■ The task ■
What is needed is every line of the data that includes the word "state". Please copy each one.

■ Available data ■

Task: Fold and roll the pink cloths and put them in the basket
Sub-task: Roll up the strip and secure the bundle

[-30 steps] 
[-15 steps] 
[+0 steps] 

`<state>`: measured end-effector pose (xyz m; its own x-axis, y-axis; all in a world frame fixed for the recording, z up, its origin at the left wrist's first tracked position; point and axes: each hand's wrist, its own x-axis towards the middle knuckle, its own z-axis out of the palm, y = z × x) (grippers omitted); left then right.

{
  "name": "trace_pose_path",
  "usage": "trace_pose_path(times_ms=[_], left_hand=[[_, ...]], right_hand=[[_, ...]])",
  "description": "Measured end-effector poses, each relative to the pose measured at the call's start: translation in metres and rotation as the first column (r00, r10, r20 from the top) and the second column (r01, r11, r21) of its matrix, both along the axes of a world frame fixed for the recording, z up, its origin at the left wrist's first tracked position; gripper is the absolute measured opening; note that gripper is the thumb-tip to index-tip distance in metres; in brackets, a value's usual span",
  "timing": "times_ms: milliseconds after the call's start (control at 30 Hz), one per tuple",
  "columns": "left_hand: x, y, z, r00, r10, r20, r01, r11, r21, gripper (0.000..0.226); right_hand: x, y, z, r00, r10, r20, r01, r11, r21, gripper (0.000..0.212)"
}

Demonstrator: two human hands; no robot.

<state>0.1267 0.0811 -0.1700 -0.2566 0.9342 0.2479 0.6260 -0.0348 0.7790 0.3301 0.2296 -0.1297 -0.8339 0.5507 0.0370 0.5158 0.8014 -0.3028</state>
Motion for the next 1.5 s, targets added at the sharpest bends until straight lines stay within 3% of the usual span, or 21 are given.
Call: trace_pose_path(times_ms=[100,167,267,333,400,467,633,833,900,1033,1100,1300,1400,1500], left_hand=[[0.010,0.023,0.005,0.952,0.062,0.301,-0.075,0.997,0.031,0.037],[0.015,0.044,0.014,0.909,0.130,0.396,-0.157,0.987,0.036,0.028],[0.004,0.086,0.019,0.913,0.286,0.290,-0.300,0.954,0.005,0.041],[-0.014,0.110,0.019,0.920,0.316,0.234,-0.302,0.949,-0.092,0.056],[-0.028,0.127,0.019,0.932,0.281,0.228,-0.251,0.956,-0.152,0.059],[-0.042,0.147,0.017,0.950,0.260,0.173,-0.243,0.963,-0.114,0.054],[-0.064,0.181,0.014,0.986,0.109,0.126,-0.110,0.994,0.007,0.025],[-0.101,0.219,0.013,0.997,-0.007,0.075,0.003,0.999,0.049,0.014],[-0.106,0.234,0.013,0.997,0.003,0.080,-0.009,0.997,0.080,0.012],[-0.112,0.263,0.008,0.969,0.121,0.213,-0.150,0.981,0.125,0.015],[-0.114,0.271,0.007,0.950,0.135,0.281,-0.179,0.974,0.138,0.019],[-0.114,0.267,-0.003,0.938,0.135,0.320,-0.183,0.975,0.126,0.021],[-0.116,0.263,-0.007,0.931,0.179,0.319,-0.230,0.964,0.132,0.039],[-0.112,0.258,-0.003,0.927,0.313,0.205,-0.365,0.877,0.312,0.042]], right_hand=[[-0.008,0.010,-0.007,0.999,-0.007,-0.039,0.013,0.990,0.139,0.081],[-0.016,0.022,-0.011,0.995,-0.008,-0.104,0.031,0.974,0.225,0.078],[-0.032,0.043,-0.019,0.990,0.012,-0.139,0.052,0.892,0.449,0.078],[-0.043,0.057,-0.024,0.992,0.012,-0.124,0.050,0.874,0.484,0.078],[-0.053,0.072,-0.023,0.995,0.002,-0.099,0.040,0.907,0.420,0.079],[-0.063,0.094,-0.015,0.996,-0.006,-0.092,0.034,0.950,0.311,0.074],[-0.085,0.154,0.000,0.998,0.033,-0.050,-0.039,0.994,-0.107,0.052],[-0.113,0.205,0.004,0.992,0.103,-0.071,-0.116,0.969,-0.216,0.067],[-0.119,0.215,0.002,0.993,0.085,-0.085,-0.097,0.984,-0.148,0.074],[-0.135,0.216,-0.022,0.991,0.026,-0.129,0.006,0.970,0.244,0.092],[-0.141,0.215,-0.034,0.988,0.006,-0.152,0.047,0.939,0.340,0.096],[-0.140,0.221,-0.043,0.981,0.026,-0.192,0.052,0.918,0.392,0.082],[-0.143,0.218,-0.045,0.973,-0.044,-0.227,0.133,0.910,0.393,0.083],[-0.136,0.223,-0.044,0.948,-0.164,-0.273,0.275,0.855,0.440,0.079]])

■ Response box ■
`<state>`: measured end-effector pose (xyz m; its own x-axis, y-axis; all in a world frame fixed for the recording, z up, its origin at the left wrist's first tracked position; point and axes: each hand's wrist, its own x-axis towards the middle knuckle, its own z-axis out of the palm, y = z × x) (grippers omitted); left then right.
<state>0.1267 0.0811 -0.1700 -0.2566 0.9342 0.2479 0.6260 -0.0348 0.7790 0.3301 0.2296 -0.1297 -0.8339 0.5507 0.0370 0.5158 0.8014 -0.3028</state>

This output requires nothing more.